Mathieu Dupré, Magalie Duchateau, Rebecca Sternke-Hoffmann, Amelie Boquoi, Christian Malosse, Roland Fenk, Rainer Haas, Alexander K. Buell, Martial Rey, and Julia Chamot-Rooke. De Novo Sequencing of Antibody Light Chain Proteoforms from Patients with Multiple Myeloma. Analytical Chemistry 2021 93 (30), 10627-10634. doi:10.1021/acs.analchem.1c01955
In multiple myeloma diseases, monoclonal immunoglobulin light chains (LCs) are abundantly produced, with, as a consequence in some cases, the formation of deposits affecting various organs, such as the kidney, while in other cases remaining soluble up to concentrations of several g·L–1 in plasma. The exact factors crucial for the solubility of LCs are poorly understood, but it can be hypothesized that their amino acid sequence plays an important role. Determining the precise sequences of patient-derived LCs is therefore highly desirable.
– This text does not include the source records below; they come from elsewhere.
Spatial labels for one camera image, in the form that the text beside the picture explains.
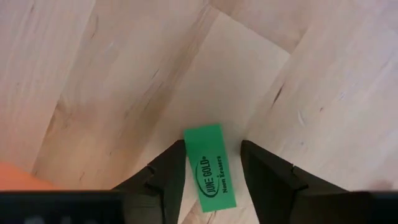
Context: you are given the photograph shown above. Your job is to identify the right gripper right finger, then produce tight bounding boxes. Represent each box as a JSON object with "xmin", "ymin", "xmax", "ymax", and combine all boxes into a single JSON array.
[{"xmin": 241, "ymin": 140, "xmax": 348, "ymax": 224}]

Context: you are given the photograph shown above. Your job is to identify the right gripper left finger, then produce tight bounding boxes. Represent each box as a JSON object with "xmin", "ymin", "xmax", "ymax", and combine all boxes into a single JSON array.
[{"xmin": 112, "ymin": 139, "xmax": 187, "ymax": 224}]

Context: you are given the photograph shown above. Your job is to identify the green eraser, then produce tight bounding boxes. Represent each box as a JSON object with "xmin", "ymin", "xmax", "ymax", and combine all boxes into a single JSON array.
[{"xmin": 183, "ymin": 123, "xmax": 237, "ymax": 213}]
We establish here a novel de novo sequencing workflow for patient-derived LCs, based on the combination of bottom-up and top-down proteomics without database search. PEAKS is used for the de novo sequencing of peptides that are further assembled into full length LC sequences using ALPS. Top-down proteomics provides the molecular masses of proteoforms and allows the exact determination of the amino acid sequence including all posttranslational modifications. This pipeline is then used for the complete de novo sequencing of LCs extracted from the urine of 10 patients with multiple myeloma. We show that for the bottom-up part, digestions with trypsin and Nepenthes digestive fluid are sufficient to produce overlapping peptides able to generate the best sequence candidates. Top-down proteomics is absolutely required to achieve 100% final sequence coverage and characterize clinical samples containing several LCs. Our work highlights an unexpected range of modifications.